The Artificial Mixed Fused Quartz Particles and Silicon Particles-Assisted High-Performance Multicrystalline Silicon

Reviewer 1: Anonymous
Reviewer 2: Anonymous
Reviewer 3: Anonymous
Crystals 2019, 9(6), 286; https://doi.org/10.3390/cryst9060286
Received: 6 May 2019 / Revised: 26 May 2019 / Accepted: 28 May 2019 / Published: 1 June 2019
(This article belongs to the Section Crystalline Materials)

Round 1

Reviewer 1 Report

Dear authors,

you have investigated the performance of the mixed seed variant in comparison to the single fused quartz seeding and this field is of high interest in the PV community. However, in my opinion the fused quartz reference doesn't reflect the actual technical standard achievable by this method. All descriptions like grain structure image, dislocation areas and so on looks better than a conventional mc silicon without seeding, but worse than other published results with quartz seeding(.eg. in

Kupka, I.; Lehmann, T.; Trempa, M.; Kranert, C.; Reimann, C.; Friedrich, J., J. Crys. Growth 465 (2017), p. 18–26. or Zhang, H. et al. 2016, J. Crys. Growth, Vol. 435, pp. 91–97.)

So the benefit of the mixed variant to the single variant is not clear for me.

Maybe you can generate more data, like the random grain boundary fraction to compare your both experiments with other ones shown in litertaure.


Some further general remarks:

- the idea of mixing SiO2 with Si particles is not new. You should refer to Wong, Y.T. et al. 2014, J. Crys. Growth,Vol. 404, pp. 59–64.

- fig 1: a) looks like a photograph of the complete crucible, while b) looks like an mikroscope image of only the crucible bottom. Please use the same image type and same image area and insert a scale bar

-fig.3: a vertical grain structure image has not the highest value. nevertheless, the differences in grain structure are not clearly visible in these images. A scanning-image (e.g. of other bricks) should be better in contrast. Scale bar!

-fig. 4:  scale bar !

-lines 122-133: the theory of back-diffusion should be valid for both seeding types. Hence the Si seeds in the mixed layer are melted, there also only quartz particles remaining. Please explain more in detail where then the difference in redzone comes from.

- please take care about a uniform style of your references. In many cases the year is missing.

Author Response

Thank you very much for your review comments!

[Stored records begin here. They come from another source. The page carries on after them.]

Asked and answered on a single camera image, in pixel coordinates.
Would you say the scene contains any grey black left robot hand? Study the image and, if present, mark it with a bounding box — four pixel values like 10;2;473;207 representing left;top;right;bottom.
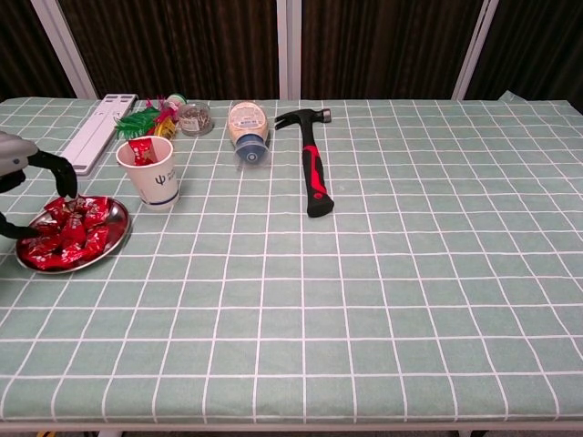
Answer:
0;131;77;240

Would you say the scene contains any white paper cup blue logo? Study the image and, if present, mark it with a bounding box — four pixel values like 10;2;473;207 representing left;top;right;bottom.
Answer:
115;135;179;211

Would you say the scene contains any white folding laptop stand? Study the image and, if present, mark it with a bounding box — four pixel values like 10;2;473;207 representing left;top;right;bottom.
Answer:
56;93;140;177

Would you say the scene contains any green feather shuttlecock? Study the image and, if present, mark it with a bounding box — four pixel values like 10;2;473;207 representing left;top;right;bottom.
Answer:
113;107;160;140

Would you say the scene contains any round stainless steel plate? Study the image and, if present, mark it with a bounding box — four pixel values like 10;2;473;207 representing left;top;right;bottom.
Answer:
15;195;133;275

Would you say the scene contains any pink yellow feather shuttlecock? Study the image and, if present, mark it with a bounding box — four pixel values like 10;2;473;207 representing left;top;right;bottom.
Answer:
145;94;179;137

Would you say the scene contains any clear jar of metal clips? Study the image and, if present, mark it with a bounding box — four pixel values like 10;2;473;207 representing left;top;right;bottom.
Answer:
176;102;215;137

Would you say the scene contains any dark brown curtain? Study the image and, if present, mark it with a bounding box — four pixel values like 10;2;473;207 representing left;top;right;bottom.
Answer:
0;0;583;115

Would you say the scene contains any sauce bottle with blue cap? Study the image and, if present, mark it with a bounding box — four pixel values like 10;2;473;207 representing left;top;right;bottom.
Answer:
227;100;273;170

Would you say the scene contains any red black claw hammer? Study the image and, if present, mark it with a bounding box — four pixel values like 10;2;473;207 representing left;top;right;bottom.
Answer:
273;107;335;219

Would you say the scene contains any green checked tablecloth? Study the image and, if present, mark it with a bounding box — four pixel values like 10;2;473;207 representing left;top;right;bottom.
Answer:
0;90;583;424

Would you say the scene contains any white metal frame post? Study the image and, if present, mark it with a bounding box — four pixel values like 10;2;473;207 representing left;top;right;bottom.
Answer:
451;0;501;101
276;0;303;101
30;0;98;100

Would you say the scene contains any white metal table frame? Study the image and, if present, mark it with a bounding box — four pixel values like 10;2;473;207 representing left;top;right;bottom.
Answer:
0;421;583;437

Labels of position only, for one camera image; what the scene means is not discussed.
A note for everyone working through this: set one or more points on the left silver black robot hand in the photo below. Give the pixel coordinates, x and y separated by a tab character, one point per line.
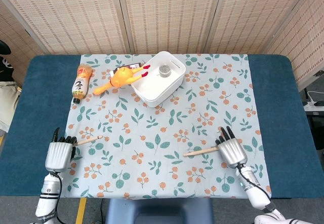
58	155

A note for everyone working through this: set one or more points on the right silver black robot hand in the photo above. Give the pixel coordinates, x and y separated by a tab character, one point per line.
231	151

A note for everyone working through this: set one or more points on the wooden stick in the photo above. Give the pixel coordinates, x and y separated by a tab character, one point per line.
200	151
88	141

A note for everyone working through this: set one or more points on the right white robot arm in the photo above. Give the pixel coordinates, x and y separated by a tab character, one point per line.
255	193

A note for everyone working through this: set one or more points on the floral print table cloth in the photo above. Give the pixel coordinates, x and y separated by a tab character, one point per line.
162	132

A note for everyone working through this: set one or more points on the plastic tea drink bottle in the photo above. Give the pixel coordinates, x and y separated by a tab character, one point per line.
81	86

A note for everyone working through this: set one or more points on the beige cloth bag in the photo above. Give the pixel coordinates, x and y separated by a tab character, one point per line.
7	102

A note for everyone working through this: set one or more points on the white power strip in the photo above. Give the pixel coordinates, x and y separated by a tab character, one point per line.
314	105

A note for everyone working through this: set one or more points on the white plastic storage bin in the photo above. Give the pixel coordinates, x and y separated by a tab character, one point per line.
152	93

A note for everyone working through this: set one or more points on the orange rubber chicken toy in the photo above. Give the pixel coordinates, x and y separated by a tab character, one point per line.
121	78

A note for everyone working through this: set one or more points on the small metal cup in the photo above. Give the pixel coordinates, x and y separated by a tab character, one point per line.
164	70

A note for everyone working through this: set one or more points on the black bag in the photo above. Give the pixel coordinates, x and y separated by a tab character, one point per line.
5	64

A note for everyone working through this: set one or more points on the small black box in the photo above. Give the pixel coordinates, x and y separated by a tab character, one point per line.
132	65

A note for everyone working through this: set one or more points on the woven bamboo folding screen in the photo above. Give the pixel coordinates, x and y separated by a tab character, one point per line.
76	18

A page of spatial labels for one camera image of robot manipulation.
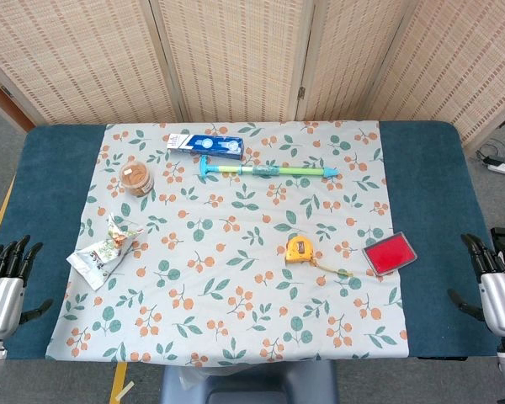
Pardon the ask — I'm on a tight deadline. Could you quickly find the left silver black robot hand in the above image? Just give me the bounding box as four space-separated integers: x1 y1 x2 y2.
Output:
0 234 54 341

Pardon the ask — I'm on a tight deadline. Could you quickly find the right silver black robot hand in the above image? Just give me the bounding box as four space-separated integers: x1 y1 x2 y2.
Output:
447 233 505 338

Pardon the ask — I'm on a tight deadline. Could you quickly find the yellow tape measure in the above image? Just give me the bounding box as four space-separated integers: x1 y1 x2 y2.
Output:
284 235 354 278

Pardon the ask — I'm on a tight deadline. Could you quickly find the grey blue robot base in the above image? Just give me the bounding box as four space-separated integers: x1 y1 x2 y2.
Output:
159 360 340 404

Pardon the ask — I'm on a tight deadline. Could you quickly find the white tape scrap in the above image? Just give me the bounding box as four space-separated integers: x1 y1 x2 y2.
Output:
114 380 135 401

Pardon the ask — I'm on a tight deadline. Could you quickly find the silver snack bag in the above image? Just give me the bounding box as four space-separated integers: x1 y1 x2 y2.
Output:
66 213 145 292

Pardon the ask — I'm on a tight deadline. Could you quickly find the dark blue table cover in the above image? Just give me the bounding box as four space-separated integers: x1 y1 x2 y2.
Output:
0 120 505 362

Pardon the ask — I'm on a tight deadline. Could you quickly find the red ink pad case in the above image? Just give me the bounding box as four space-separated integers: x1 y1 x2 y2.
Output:
362 231 417 278

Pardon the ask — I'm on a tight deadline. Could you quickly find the clear jar of snacks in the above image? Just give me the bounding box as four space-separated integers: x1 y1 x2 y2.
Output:
118 160 156 198

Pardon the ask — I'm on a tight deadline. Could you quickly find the floral print tablecloth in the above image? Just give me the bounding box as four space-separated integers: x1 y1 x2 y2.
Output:
45 120 409 368

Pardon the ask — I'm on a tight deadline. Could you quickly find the blue toothpaste box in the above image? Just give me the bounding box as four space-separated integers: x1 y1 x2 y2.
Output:
167 133 246 161

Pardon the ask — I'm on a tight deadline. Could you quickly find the green blue toy water pump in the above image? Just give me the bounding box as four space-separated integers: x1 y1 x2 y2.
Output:
198 154 340 183

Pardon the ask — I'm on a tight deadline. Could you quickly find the bamboo folding screen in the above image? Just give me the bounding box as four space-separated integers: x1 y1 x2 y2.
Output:
0 0 505 153

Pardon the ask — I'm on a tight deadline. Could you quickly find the black power adapter with cable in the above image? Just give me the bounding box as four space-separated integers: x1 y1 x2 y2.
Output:
475 138 505 167

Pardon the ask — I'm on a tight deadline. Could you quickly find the brown wooden door frame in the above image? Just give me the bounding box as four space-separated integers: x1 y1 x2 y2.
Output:
0 69 35 132

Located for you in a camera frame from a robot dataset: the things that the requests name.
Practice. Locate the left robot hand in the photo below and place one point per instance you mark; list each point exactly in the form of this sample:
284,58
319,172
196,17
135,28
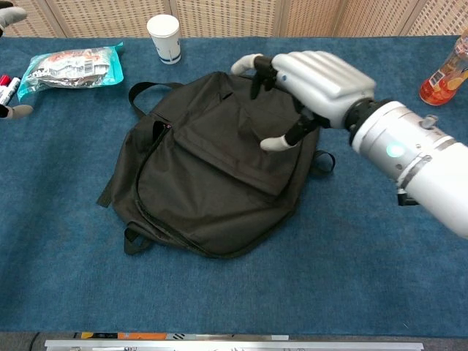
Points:
12,14

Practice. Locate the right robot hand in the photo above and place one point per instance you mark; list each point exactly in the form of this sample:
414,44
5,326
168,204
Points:
325,84

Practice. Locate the black fabric backpack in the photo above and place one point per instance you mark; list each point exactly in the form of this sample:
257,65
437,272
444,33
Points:
212,175

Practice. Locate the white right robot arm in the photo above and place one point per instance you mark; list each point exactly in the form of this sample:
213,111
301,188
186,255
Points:
420,164

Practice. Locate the red cap marker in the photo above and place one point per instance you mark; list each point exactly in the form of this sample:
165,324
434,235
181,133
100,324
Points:
3,82

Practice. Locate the black cap white marker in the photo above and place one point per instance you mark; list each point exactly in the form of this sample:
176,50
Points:
11,89

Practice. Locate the teal snack package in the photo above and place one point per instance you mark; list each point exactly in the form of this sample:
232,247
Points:
73,67

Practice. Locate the beige wicker folding screen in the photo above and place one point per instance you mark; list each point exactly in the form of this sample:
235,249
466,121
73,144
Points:
226,16

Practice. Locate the orange drink bottle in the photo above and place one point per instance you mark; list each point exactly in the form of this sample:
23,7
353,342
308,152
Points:
446,73

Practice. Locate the white paper cup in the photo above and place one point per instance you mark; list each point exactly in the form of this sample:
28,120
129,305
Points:
164,36

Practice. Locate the blue carpet table cover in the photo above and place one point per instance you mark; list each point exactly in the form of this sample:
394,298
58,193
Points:
219,292

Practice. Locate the orange grey label strip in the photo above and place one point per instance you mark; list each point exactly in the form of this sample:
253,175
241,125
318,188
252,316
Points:
146,335

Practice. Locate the aluminium profile rail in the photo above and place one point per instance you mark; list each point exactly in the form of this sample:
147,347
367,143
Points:
234,345

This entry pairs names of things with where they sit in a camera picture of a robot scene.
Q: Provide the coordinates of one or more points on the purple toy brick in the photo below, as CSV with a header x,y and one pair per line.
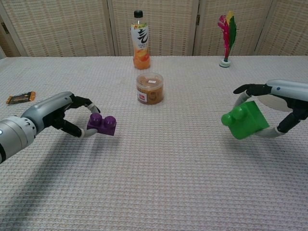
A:
x,y
106,127

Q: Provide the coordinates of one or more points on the white woven tablecloth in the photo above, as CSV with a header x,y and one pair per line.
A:
x,y
156,180

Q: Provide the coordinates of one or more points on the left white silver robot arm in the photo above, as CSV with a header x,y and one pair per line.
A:
x,y
12,137

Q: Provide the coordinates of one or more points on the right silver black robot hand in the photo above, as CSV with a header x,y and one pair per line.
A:
x,y
293,92

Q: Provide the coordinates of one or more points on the beige woven folding screen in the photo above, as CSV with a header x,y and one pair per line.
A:
x,y
60,29

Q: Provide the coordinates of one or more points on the green and purple toy block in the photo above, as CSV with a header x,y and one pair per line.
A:
x,y
247,122

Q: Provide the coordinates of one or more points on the brown orange candy bar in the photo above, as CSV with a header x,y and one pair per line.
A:
x,y
20,98

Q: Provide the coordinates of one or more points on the colourful feather shuttlecock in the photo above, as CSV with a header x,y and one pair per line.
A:
x,y
226,63

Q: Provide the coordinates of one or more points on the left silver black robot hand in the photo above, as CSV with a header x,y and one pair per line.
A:
x,y
48,108

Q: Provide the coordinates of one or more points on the orange drink bottle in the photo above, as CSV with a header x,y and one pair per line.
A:
x,y
140,48

I have uploaded it as a PDF file.

Author Response File: Author Response.pdf

Reviewer 2 Report

The manuscript with entitle “The Artificial Mixed Fused Quartz Particles and Silicon Particles-Assisted High-Performance Multicrystalline Silicon”, demonstrates the way to improve the quality of hpmc-Si ingot using full melting process using artificial seeding technique, especially, the authors proposed to control a grain size by controlling the morphology of the coating, which closely relates to the grain boundary type of hpmc-Si. The paper is understandable in general, but the journal-style scientific writing providing a clear, logical, and connected story-line is mandatory. In addition, pls make sure a paper is in the best form possible. All images should be modified as well as its caption.

There are many points that have to be addressed and/or clarified before it can be considered for publication. Especially Figures 5, 6, and 7, which contain important information, has to be highlighted and emphasized in a better way. English scientific writing is required.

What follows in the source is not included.